I recently asked this question, and I modified one of the solutions, which uses a loop, to use a map instead. Of course, in Python3, map() returns an iterator and will not execute the callback until it is iterated over. Consider the following dictionary and mapping functions:
我最近问了这个问题,我修改了一个使用循环的解决方案,而不是使用地图。当然,在Python3中,map()返回一个迭代器,并且在迭代之前不会执行回调。考虑以下字典和映射函数:
files = {'Code.py': 'Stan', 'Output.txt': 'Randy', 'Input.txt': 'Randy'}
is the dictionary
是字典
mapped = {}
for k, v in files.items():
mapped.setdefault(v, []).append(k)
Runs almost twice as fast as:
运行速度几乎是以下的两倍:
mapped = {}
any(map(lambda i: mapped.setdefault(i[1],[]).append(i[0]),files.items()))
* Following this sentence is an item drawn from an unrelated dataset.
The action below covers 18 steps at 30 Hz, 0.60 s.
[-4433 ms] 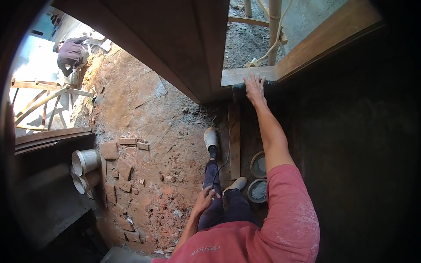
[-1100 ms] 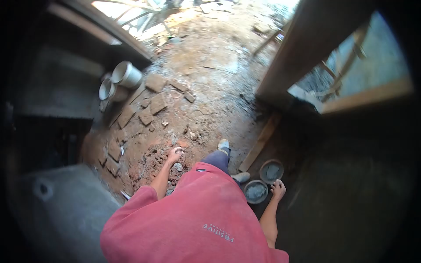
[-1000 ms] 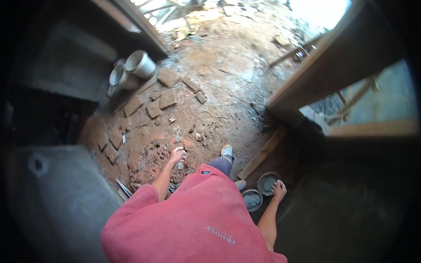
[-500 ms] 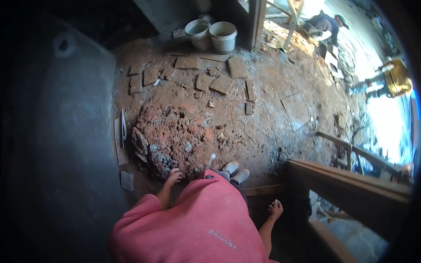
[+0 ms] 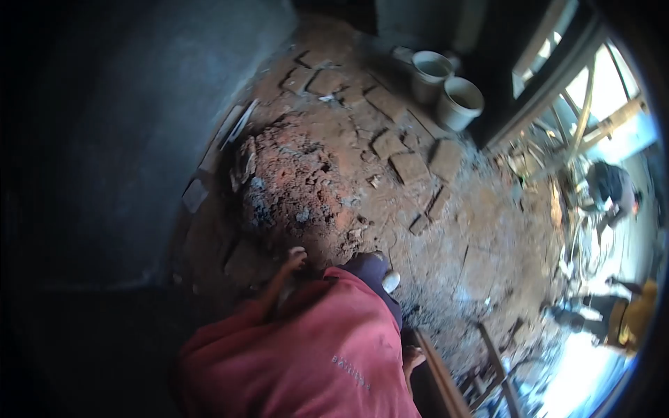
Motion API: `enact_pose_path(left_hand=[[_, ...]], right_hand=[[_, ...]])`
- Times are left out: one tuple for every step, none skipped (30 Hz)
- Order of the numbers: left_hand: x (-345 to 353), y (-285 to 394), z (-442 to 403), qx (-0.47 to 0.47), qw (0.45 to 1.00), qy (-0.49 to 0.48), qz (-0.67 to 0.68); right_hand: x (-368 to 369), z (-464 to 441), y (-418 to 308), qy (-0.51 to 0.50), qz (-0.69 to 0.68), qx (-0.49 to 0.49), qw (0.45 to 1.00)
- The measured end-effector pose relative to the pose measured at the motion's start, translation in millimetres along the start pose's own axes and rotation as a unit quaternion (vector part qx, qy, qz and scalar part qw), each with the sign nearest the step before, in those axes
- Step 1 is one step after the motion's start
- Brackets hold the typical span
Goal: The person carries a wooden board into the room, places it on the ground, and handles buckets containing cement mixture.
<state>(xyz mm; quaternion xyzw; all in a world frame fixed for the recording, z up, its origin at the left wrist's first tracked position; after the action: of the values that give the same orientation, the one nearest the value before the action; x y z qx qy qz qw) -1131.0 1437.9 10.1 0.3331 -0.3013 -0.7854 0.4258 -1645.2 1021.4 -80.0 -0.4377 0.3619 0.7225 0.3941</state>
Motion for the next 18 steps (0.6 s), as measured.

My (uneducated) guess is that building the map object and then iterating over it is just less efficient than performing the callback in a real loop. My question is: Is there a better way to use map that either executes the callback on build, or is there a faster way to iterate over the map than using any? For reference, here are the runtimes of each:
我(未受过教育)的猜测是构建地图对象然后迭代它只比在实际循环中执行回调效率低。我的问题是:有没有更好的方法来使用在构建时执行回调的map,还是有更快的方法迭代地图而不是使用any?供参考,以下是每个的运行时间:
#timeit
#using setdefault with any, lambda, map:
#1.46 µs ± 12.2 ns per loop (mean ± std. dev. of 7 runs, 1000000 loops each)
#using setdefault with loop:
#826 ns ± 2.75 ns per loop (mean ± std. dev. of 7 runs, 1000000 loops each)
1 个解决方案
#1
0
The answer to this question is simple, thanks to @Aran-Fey for schooling me. This is not a good use case for map and any, because the loop isn't meant to return anything, rather, it is meant to modify the dictionary in place. Using map and any has the unwanted side effects of creating a map object and returning a boolean after iterating over it, neither of which are necessary. Apart from being less readable, my "one liner" produces two unwanted outputs, while the plain loop does no such thing. So on top of being only half as fast at runtime, my method also has these unwanted side effects and therefore should not be used, plain and simple.
这个问题的答案很简单,感谢@ Aran-Fey让我上学。这不是map和any的一个很好的用例,因为循环并不意味着返回任何东西,而是意味着修改字典到位。使用map和any有创建一个map对象的不必要的副作用,并在迭代之后返回一个布尔值,这两者都不是必需的。除了不太可读之外,我的“一个班轮”产生两个不需要的输出,而普通循环没有这样的东西。因此,除了在运行时只有一半的速度之外,我的方法也有这些不必要的副作用,因此不应该使用,简单明了。
#1
0
The answer to this question is simple, thanks to @Aran-Fey for schooling me. This is not a good use case for map and any, because the loop isn't meant to return anything, rather, it is meant to modify the dictionary in place. Using map and any has the unwanted side effects of creating a map object and returning a boolean after iterating over it, neither of which are necessary. Apart from being less readable, my "one liner" produces two unwanted outputs, while the plain loop does no such thing. So on top of being only half as fast at runtime, my method also has these unwanted side effects and therefore should not be used, plain and simple.
这个问题的答案很简单,感谢@ Aran-Fey让我上学。这不是map和any的一个很好的用例,因为循环并不意味着返回任何东西,而是意味着修改字典到位。使用map和any有创建一个map对象的不必要的副作用,并在迭代之后返回一个布尔值,这两者都不是必需的。除了不太可读之外,我的“一个班轮”产生两个不需要的输出,而普通循环没有这样的东西。因此,除了在运行时只有一半的速度之外,我的方法也有这些不必要的副作用,因此不应该使用,简单明了。